# How to post an ad?



## michelnz (Oct 16, 2009)

Hi, 
I can't find the button 'post new thread' in the Saxophones for sale section. 
Am I missing something or is there something I am not doing properly (or the button is somewhere else in this section?).
Thanks for your help!


----------



## JPWGibson (Jul 27, 2013)

I took a peak at the Saxophones for Sale section and the "Post New Thread" icon is there (for me).
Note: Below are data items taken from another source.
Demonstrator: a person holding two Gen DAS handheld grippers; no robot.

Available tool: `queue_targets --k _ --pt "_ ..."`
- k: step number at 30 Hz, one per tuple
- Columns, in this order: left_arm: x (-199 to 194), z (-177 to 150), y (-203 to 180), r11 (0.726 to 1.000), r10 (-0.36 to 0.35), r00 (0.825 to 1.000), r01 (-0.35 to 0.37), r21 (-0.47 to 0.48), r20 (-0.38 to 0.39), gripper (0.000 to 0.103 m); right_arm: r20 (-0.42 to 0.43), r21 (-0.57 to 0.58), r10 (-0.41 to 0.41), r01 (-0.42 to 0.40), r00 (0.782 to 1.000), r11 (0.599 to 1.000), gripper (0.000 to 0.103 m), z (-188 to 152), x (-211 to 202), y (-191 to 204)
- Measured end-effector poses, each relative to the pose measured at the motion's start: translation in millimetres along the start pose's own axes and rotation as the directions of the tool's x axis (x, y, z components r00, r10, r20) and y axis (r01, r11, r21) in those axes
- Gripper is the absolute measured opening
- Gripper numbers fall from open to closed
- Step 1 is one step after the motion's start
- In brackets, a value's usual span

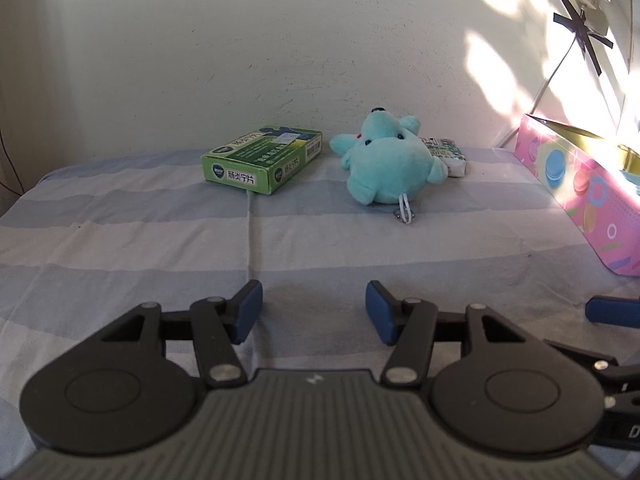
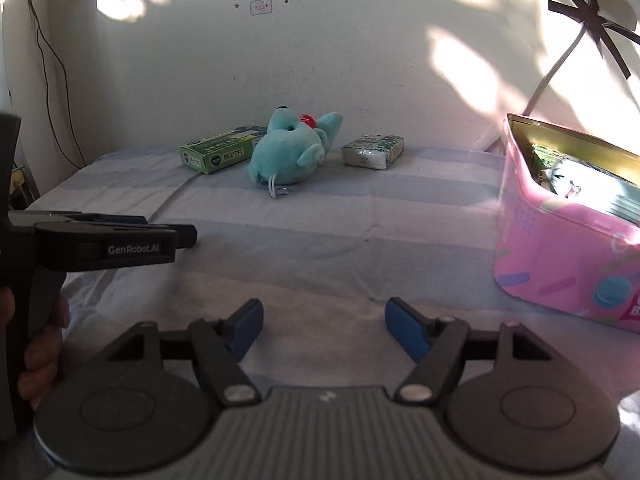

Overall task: Organize objects
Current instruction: 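Withdraw both grippers from the tin back over the bed, then move the right gripper to the teal plush toy and close on it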

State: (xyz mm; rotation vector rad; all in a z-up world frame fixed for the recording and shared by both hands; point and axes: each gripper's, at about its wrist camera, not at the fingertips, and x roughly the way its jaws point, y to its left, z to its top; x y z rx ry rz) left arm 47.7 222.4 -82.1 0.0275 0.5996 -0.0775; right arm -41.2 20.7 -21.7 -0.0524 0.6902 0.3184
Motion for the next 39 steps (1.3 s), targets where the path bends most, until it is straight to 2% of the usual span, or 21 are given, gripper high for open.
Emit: queue_targets --k 4,7,11,14,17,22,23,24,25,28,29,31,32,35,39 --pt "-2.1 -0.5 4.5 1.0 0.021 1.0 -0.022 0.021 0.017 0.059 -0.004 -0.047 -0.001 0.001 1.0 0.999 0.071 11.2 17.2 11.7" --pt "2.4 1.3 14.9 1.0 0.004 1.0 -0.004 -0.006 -0.012 0.06 -0.001 -0.075 0.013 -0.013 1.0 0.997 0.07 20.8 29.4 18.9" --pt "4.5 3.0 23.6 1.0 -0.011 1.0 0.01 -0.029 -0.018 0.063 0.059 -0.115 0.008 -0.001 0.998 0.993 0.072 45.1 47.4 27.8" --pt "4.6 3.4 26.2 0.999 -0.018 1.0 0.018 -0.041 -0.017 0.064 0.111 -0.084 0.016 -0.006 0.994 0.996 0.074 68.7 61.4 28.2" --pt "4.8 3.6 26.2 0.999 -0.019 1.0 0.018 -0.042 -0.017 0.065 0.144 -0.039 0.0 0.006 0.99 0.999 0.081 90.5 82.2 28.3" --pt "6.2 4.3 25.1 0.999 -0.016 1.0 0.015 -0.033 -0.019 0.066 0.123 0.036 -0.016 0.012 0.992 0.999 0.085 105.1 116.8 22.0" --pt "6.5 4.4 24.6 0.999 -0.016 1.0 0.015 -0.031 -0.019 0.067 0.118 0.05 -0.009 0.003 0.993 0.999 0.093 105.4 123.7 19.9" --pt "6.1 4.2 24.1 0.999 -0.015 1.0 0.014 -0.03 -0.02 0.067 0.102 0.064 0.003 -0.009 0.995 0.998 0.096 106.2 130.3 18.3" --pt "6.2 4.2 24.2 0.999 -0.016 1.0 0.015 -0.03 -0.02 0.067 0.083 0.072 0.026 -0.032 0.996 0.997 0.096 109.2 136.2 17.4" --pt "6.8 4.6 24.6 0.999 -0.021 1.0 0.02 -0.031 -0.021 0.069 0.081 0.045 0.029 -0.032 0.996 0.998 0.097 113.7 143.9 23.6" --pt "7.1 4.7 25.1 0.999 -0.022 1.0 0.022 -0.032 -0.021 0.069 0.081 0.028 0.032 -0.034 0.996 0.999 0.094 114.0 145.3 27.1" --pt "7.8 4.7 25.4 0.999 -0.024 0.999 0.024 -0.034 -0.021 0.069 0.08 -0.028 0.056 -0.054 0.995 0.998 0.075 112.0 145.1 36.1" --pt "8.0 4.7 25.5 0.999 -0.025 0.999 0.024 -0.035 -0.021 0.069 0.079 -0.065 0.072 -0.066 0.994 0.996 0.056 110.1 144.2 42.6" --pt "8.2 4.4 25.4 0.999 -0.026 0.999 0.025 -0.035 -0.021 0.07 0.09 -0.114 0.057 -0.047 0.994 0.992 0.052 105.1 138.2 52.4" --pt "8.8 4.7 27.1 0.998 -0.039 0.999 0.038 -0.044 -0.02 0.071 0.083 -0.077 0.078 -0.071 0.994 0.994 0.051 100.5 130.7 46.6"
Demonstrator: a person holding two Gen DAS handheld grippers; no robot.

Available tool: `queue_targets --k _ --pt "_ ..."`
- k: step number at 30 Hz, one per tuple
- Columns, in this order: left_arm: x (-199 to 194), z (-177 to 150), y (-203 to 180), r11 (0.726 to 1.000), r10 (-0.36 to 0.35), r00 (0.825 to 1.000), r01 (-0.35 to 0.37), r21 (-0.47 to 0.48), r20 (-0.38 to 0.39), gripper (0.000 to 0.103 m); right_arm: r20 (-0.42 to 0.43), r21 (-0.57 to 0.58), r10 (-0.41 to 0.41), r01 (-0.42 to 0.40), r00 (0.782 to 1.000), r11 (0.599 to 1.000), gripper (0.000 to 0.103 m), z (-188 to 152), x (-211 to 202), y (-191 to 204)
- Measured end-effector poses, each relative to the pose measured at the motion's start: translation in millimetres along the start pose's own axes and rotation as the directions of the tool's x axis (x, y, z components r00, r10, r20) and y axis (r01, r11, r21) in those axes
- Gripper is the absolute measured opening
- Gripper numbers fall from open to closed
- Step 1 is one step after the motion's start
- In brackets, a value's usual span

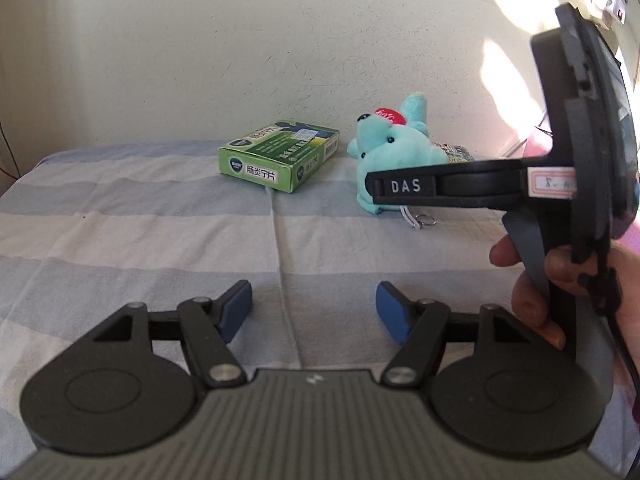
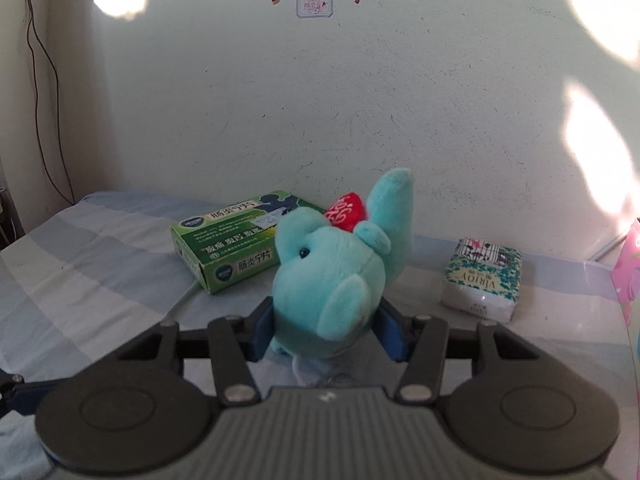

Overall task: Organize objects
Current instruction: 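Move the right gripper to the teal plush toy and close on it, then lift the teal plush toy off the bed with the right gripper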

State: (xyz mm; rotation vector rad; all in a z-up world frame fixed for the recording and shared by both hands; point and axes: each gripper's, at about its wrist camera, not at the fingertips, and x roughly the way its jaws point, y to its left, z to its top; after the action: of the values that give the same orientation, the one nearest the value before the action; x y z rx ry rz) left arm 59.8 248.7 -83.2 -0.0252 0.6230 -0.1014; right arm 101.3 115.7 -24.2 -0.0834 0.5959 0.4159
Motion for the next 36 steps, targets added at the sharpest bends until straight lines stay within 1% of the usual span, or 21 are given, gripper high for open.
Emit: queue_targets --k 5,7,12,17,20,23,24,26,30,32,33,36 --pt "-0.4 -0.9 0.1 1.0 -0.006 1.0 0.006 0.002 0.0 0.072 -0.035 0.02 0.051 -0.05 0.998 0.999 0.051 -14.9 -21.4 -8.3" --pt "-1.7 -1.5 -0.2 1.0 -0.006 1.0 0.006 0.001 0.0 0.072 -0.048 0.044 0.071 -0.069 0.996 0.997 0.051 -23.0 -31.6 -13.9" --pt "-3.1 -1.3 0.1 1.0 -0.005 1.0 0.005 0.004 0.0 0.072 -0.068 0.072 0.098 -0.093 0.993 0.993 0.048 -42.0 -59.4 -22.9" --pt "-3.6 -1.9 -1.2 1.0 -0.003 1.0 0.003 0.007 0.0 0.073 -0.062 0.081 0.115 -0.109 0.992 0.991 0.048 -65.2 -95.0 -25.8" --pt "-3.5 -2.2 -1.6 1.0 -0.002 1.0 0.002 0.01 0.001 0.073 -0.055 0.087 0.142 -0.136 0.988 0.987 0.048 -81.7 -120.1 -28.5" --pt "-2.9 -2.2 -2.2 1.0 -0.002 1.0 0.002 0.011 0.001 0.073 -0.059 0.088 0.15 -0.144 0.987 0.986 0.053 -92.1 -137.1 -30.1" --pt "-2.7 -2.2 -2.2 1.0 -0.002 1.0 0.002 0.011 0.001 0.073 -0.062 0.088 0.148 -0.142 0.987 0.986 0.063 -94.6 -141.8 -31.1" --pt "-2.9 -2.3 -2.2 1.0 -0.002 1.0 0.002 0.011 0.001 0.073 -0.061 0.086 0.133 -0.127 0.989 0.988 0.071 -99.1 -150.6 -33.6" --pt "-2.8 -2.2 -2.3 1.0 -0.001 1.0 0.001 0.013 0.001 0.073 -0.069 0.059 0.1 -0.096 0.993 0.994 0.077 -111.5 -167.8 -37.4" --pt "-3.1 -2.4 -2.2 1.0 -0.001 1.0 0.001 0.013 0.001 0.073 -0.061 0.047 0.076 -0.073 0.995 0.996 0.082 -119.7 -179.9 -39.9" --pt "-3.1 -2.3 -2.2 1.0 -0.001 1.0 0.001 0.012 0.001 0.073 -0.056 0.047 0.065 -0.063 0.996 0.997 0.087 -122.3 -185.5 -41.2" --pt "-2.6 -2.1 -1.8 1.0 -0.001 1.0 0.001 0.008 0.003 0.073 -0.056 0.059 0.051 -0.047 0.997 0.997 0.088 -130.5 -196.9 -45.9"
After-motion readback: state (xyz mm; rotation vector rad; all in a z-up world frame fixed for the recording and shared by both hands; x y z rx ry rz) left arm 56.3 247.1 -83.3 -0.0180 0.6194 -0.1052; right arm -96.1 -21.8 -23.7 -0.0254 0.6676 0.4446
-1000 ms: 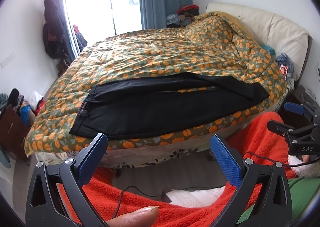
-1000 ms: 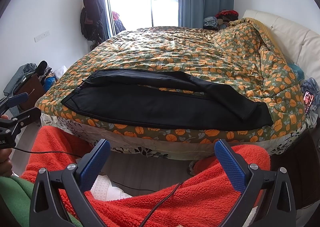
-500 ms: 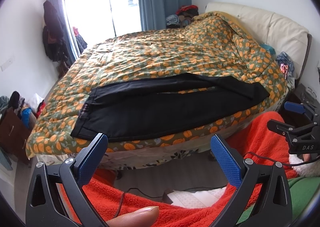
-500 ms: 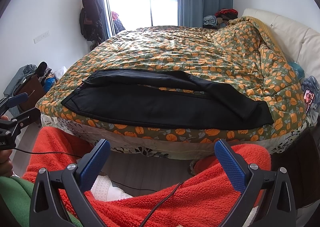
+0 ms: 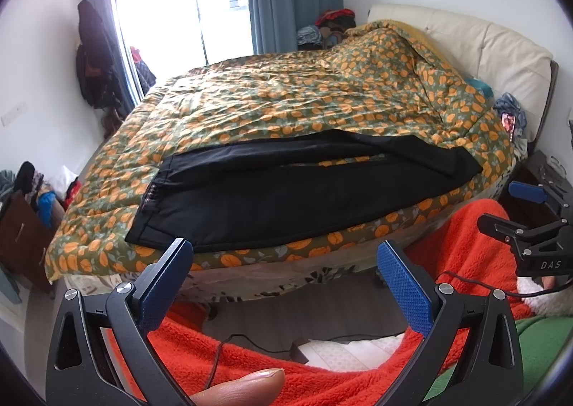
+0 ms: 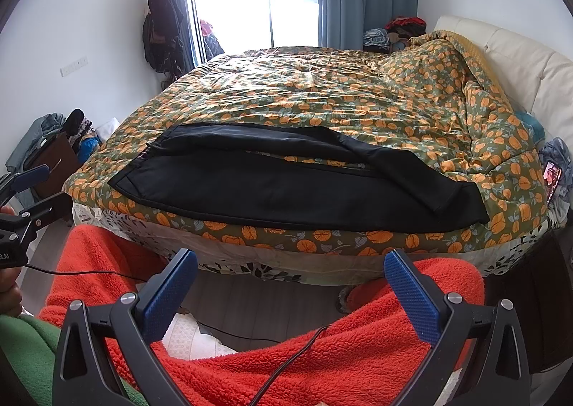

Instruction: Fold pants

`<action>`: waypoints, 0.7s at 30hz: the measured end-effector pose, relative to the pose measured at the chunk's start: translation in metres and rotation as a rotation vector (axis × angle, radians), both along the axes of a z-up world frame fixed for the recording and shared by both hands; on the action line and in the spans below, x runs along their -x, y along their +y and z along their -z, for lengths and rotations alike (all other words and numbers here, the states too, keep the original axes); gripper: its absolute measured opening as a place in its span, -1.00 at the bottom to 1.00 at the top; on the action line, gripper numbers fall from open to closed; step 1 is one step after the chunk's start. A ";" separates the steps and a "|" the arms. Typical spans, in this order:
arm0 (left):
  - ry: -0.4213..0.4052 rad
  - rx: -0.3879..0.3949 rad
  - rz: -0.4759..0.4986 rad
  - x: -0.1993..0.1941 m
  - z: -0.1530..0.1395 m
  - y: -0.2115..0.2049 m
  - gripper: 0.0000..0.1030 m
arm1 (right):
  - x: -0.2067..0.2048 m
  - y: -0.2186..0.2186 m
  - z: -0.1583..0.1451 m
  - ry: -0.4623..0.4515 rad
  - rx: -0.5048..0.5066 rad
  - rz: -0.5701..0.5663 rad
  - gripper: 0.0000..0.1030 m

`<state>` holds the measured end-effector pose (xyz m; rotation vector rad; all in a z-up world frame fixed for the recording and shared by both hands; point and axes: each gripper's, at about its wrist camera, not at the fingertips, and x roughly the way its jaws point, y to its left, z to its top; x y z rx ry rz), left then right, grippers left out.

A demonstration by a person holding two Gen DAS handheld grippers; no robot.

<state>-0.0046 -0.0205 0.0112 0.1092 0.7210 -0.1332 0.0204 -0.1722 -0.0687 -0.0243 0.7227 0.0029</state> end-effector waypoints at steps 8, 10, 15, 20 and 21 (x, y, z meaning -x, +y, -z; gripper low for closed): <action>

Just to be sure; is this your starting point?:

http://forum.saxontheweb.net/forumdisplay.php?426-Saxophones-For-Sale

I know that certain adblocking software can block some features of SOTW - as an example, I cannot see the Google search window on SOTW's front page when my adblocker is enabled.


----------



## mrpeebee (Jan 29, 2010)

Go to this page and click on the '+ Post New Thread' button on the left middle of the screen (just above the list with threads):

http://forum.saxontheweb.net/forumdisplay.php?426-Saxophones-For-Sale

If you don't see the button you probably are not yet allowed to post FS threads (check the rules of the forum for more details).


----------



## SAXISMYAXE (Jun 13, 2003)

*Administrator note:*

He wasn't able to see the Start Thread button in the Marketplace area because he lacks the required number of posts per the rules (minimum of 50). However he was grandfathered in, as his account dates to before the 2013 inception date of the new rules. I have updated his permission level to allow access now. Thread also moved to the correct sub forum for this inquiry.


----------



## michelnz (Oct 16, 2009)

Thank you everyone for your help and time. Thank you SAXISMYAXE for adding me. I am not very active on the forum but I browse quite a bit.


----------



## SAXISMYAXE (Jun 13, 2003)

Our pleasure.


----------



## HeyJoe (Jul 5, 2008)

SAXISMYAXE is always a gentleman and helps people out whenever they have a problem!:cheers:


----------